キューバとアメリカ国交正常化の裏側

ここの所、アメリカとキューバの国交正常化についての報道が賑わっている。日本を含め西側メディアは、「キューバ現体制が望むのは経済制裁解除であり、キューバ市場が開かれればキューバ国民の経済困窮解消につながる」という論調により「困っているキューバに米国が救いの手」という構図でこの流れを説明している。確かに革命56年後の現在、キューバのインフラが劣化し、経済発展のためには経済成長率が 5~7%必要で、それには年間 20~25 億ドルの外国投資が必要とされている。少し歴史を振り返ると、アメリカのキューバに対する経済制裁は革命直後の1961年1月の一方的国交断絶に始まったものであり、当時のケネディ政権はカストロ政権打倒を目的に、同年2月に対キューバ経済・金融・通商禁止政策(いわゆる経済封鎖)を行ったことは2001年の米国秘密文書公開により明らかにされている。この秘密文書では、当時のレスター・D・マロリイ米州担当国務次官補は、「政治的にはキューバの大多数の国民がカストロ政権を支持しているので、効果的な政治的な反対はない。国内の支持を消滅させる唯一の手段は、経済的不満足と日常必需品の欠乏の事態によって国民を落胆、失望させることである」という報告書を提出している。

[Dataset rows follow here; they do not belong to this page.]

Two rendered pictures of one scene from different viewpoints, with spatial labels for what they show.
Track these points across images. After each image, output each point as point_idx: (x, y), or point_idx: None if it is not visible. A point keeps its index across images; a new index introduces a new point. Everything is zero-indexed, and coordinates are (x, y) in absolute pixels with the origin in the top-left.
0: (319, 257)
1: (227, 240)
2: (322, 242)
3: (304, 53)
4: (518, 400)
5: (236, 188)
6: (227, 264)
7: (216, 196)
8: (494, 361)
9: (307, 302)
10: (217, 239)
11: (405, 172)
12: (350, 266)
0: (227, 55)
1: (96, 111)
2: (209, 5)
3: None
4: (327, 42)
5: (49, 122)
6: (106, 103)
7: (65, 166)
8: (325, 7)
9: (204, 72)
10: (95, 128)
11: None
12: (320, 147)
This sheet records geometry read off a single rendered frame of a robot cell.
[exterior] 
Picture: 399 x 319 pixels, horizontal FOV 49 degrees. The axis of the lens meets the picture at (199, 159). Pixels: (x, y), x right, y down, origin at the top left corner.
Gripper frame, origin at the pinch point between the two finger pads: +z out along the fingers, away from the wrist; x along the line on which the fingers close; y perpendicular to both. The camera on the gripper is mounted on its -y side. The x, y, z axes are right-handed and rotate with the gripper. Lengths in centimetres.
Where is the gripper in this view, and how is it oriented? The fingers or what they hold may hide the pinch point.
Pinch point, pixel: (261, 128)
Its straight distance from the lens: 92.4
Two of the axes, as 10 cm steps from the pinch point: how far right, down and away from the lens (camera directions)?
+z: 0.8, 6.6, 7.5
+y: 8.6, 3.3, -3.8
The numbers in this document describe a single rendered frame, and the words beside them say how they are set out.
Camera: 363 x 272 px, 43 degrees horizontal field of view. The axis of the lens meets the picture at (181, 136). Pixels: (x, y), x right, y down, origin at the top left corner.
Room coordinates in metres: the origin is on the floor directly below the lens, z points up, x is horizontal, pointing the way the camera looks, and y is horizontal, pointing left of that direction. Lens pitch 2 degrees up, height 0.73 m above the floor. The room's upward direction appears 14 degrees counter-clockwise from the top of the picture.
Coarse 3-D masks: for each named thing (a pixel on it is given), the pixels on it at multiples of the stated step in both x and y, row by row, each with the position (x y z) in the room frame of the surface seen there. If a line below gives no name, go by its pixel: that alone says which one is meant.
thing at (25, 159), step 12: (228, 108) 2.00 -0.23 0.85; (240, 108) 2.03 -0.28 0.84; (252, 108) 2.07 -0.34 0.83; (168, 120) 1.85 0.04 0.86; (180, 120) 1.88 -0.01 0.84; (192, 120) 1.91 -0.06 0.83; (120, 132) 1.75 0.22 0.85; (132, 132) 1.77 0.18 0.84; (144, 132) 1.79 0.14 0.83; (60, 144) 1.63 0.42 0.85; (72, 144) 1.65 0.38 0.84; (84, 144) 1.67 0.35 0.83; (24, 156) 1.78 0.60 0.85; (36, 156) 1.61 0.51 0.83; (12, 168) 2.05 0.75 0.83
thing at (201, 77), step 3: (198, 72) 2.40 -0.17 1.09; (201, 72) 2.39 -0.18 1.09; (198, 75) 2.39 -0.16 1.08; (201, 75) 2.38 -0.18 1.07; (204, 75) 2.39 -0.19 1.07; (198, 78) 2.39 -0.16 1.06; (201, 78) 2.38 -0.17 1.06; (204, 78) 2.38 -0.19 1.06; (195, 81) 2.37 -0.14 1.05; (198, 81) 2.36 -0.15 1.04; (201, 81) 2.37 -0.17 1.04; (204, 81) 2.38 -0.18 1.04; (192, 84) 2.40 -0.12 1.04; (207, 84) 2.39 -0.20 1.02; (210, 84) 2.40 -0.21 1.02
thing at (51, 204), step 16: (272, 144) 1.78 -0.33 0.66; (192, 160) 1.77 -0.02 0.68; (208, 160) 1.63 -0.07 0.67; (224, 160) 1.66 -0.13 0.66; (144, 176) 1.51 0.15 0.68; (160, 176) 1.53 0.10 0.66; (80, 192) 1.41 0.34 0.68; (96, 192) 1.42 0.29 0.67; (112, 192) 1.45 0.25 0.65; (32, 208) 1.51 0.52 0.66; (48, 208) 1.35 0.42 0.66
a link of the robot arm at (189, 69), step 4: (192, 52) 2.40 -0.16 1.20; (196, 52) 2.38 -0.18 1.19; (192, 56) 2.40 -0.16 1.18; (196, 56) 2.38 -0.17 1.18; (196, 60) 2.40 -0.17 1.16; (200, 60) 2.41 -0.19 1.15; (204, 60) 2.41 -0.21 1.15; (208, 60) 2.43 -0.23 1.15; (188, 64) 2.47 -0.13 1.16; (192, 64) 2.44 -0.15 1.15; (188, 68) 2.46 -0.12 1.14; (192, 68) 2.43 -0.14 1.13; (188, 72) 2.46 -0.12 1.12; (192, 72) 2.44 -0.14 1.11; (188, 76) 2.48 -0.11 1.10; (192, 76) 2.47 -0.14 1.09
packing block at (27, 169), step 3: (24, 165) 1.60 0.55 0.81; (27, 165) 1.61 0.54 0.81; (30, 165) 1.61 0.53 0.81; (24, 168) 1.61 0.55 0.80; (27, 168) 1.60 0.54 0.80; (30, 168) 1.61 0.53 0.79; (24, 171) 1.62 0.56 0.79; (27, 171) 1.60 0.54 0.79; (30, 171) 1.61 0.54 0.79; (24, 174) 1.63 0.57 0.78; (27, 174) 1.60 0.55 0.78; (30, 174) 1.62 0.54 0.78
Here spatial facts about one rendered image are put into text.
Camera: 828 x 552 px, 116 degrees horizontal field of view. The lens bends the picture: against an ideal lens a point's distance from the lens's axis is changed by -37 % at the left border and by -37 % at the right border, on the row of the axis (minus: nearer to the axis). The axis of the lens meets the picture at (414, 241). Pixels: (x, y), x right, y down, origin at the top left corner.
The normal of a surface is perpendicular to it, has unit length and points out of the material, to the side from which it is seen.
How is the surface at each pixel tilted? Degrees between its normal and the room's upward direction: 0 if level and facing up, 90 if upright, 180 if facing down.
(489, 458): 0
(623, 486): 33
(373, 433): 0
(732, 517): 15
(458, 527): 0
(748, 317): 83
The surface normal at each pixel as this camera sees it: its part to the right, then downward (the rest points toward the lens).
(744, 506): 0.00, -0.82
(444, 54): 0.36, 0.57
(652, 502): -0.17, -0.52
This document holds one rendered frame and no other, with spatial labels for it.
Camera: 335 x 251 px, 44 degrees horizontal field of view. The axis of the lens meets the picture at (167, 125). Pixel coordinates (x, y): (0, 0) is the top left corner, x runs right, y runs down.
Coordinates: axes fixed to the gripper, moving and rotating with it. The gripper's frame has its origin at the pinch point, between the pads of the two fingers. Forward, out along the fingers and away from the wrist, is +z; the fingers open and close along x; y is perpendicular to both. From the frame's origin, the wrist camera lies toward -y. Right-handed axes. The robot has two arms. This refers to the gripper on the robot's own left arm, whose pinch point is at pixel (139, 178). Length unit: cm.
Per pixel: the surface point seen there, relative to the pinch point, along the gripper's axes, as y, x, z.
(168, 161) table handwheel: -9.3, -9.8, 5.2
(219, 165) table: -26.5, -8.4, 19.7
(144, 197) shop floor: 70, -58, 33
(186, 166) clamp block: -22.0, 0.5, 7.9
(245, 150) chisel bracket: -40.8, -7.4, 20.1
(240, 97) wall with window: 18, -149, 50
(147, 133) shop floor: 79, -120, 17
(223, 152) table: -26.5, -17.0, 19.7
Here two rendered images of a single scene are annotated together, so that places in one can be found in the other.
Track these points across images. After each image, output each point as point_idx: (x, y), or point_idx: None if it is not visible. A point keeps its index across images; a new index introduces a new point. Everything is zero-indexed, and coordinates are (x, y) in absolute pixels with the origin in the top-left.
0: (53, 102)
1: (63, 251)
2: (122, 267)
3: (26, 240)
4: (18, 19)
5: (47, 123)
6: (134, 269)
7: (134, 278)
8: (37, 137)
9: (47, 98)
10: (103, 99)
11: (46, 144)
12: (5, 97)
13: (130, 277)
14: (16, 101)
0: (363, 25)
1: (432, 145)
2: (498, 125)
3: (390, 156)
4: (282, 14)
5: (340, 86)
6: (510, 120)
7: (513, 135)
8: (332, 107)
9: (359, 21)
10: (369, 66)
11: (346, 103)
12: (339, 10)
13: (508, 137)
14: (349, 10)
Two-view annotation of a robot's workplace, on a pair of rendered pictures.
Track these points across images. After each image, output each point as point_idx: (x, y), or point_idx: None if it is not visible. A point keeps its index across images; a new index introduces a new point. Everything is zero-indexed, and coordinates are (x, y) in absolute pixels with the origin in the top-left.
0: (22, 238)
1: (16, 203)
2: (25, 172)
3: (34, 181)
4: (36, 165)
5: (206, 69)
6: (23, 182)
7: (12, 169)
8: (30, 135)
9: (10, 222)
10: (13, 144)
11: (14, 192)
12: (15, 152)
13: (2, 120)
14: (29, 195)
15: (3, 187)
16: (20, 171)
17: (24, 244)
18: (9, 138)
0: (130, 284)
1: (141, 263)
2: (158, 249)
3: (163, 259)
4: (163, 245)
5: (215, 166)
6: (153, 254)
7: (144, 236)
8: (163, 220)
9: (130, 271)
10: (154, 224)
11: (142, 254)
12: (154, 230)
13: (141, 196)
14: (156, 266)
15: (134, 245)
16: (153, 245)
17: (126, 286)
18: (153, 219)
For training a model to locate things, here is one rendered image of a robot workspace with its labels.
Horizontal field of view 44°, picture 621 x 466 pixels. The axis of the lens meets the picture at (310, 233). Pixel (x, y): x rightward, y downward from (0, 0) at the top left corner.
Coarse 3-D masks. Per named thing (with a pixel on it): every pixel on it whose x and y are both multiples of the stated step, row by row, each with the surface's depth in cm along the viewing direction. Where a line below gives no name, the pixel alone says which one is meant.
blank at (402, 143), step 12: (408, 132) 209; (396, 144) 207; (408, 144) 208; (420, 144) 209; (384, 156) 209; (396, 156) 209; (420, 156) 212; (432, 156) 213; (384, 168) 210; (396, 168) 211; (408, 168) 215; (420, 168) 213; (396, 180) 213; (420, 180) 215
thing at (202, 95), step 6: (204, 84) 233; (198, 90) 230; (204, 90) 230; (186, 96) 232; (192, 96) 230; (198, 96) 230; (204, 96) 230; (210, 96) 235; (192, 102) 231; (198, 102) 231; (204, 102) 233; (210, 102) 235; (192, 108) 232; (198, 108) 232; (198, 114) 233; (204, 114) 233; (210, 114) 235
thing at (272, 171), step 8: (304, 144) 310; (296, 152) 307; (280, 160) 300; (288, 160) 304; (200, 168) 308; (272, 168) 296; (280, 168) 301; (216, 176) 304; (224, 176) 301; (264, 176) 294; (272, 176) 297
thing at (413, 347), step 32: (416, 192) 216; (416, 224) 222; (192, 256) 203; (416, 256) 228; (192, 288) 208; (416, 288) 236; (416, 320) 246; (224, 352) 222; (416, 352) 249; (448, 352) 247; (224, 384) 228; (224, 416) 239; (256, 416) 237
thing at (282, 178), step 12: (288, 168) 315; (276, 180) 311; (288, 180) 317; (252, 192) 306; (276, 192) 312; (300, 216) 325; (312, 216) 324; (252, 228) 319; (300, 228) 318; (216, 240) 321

同年4月には、CIA支援による反カストロ勢力1500名による直接侵攻(ピッグズ湾事件)やありとあらゆる政府転覆操作を行うマングース計画もあったがすべて失敗に終わっている。続くジョンソン政権は1966年に亡命キューバ人に対する「ドライフット・ウェットフット」という政策(キューバ人地位調整法)で他のラテンアメリカ人にはない特別待遇(米国に到着したキューバ人には一年間の居住権を与え、その後 1 年後には永住権を与えるというもの)を与えることにより、キューバ人の大量亡命を煽る政策を出した。ちなみにこの政策は今でも継続しており、今回正常化交渉の重要な議題の一つでもある。歴代米国政権の「打倒キューバ政策」が続く中で、ベトナム戦争敗北や米国自身の経済破綻危機(オイルショック・ドルショック)を受け、1977年にはカーター政権の下で、両国による現状打開策として、相互に利益代表部をワシントンとハバナに置くことに合意し、関係正常化への糸口が現れたものの、続くレーガン政権は、1982年にキューバテロ支援国家として指定、再び両国の関係は冷却した。このキューバテロ支援国家政策は現在のオバマ政権まで維持されていることは周知のとおりである。特に90年代のジョージ・ブッシュ政権、クリントン政権は、キューバ経済封鎖政策を一段と強化し(トリセリ法)、海外米企業のみならず第三国にまで拡大する(ヘルムズ=バートン法)方針を取り、これに対してキューバ政権は1992年に国連総会で「米国の経済封鎖は国連憲章及び国際法違反」として経済封鎖の解除決議を提案、これは昨年まで23年間毎年圧倒的多数(加盟国95%の支持)の賛成で決議されて来ているが、米国とイスラエルの2国だけが反対しており、米国による経済封鎖は事実上世界では孤立政策となっている。このように一方的なアメリカによる「キューバいじめ政策」が60年近くも続いているにもかかわらず、脅しにも屈せず、教育・医療費無料政策に象徴される平等社会の追求を国是とするキューバの存在は、近年の中南米諸国の対米自立・民族自決の流れを底流から支えるものであり、またラテン人としての精神的誇りにさえなっているのである。今回の米州会議へのキューバ参加には、ブラジル・メキシコのほか、エクアドルベネズエラニカラグアなども積極的にキューバの会議参加を要請しており、このような流れにオバマ政権も拒否できない状況になっていたのである。ちなみに、ラテンアメリカカリブ海の 33 カ国は南米南部共同市場(MERCOSUR 6 カ国、1991 年)、南米諸国共同体(UNASUR、12 カ国 2004 年)、米州諸国民ボリーバル同盟(ALBA、8 カ国 2004 年)、中南米カリブ海諸国共同体(CELAC、33 カ国 2011 年)などアメリカの参加しない独自の経済協力共同体も結成しており、また一方では、2012年にボリビアベネズエラニカラグアエクアドルが軍事同盟であるリオ条約(米州相互援助条約、1947 年発効)からの脱退を表明し、2004 年に脱退したメキシコと合わせて 5 カ国が脱退し、米国主導の軍事同盟が機能不全に陥っている。このように中南米におけるアメリカの存在は、これまでの軍事ドクトリンが崩壊するとともに経済的環境もアメリカにとっては苦しい状況になっているのが事実であり、キューバとの国交正常化はアメリカにとっても必要なものであったのである。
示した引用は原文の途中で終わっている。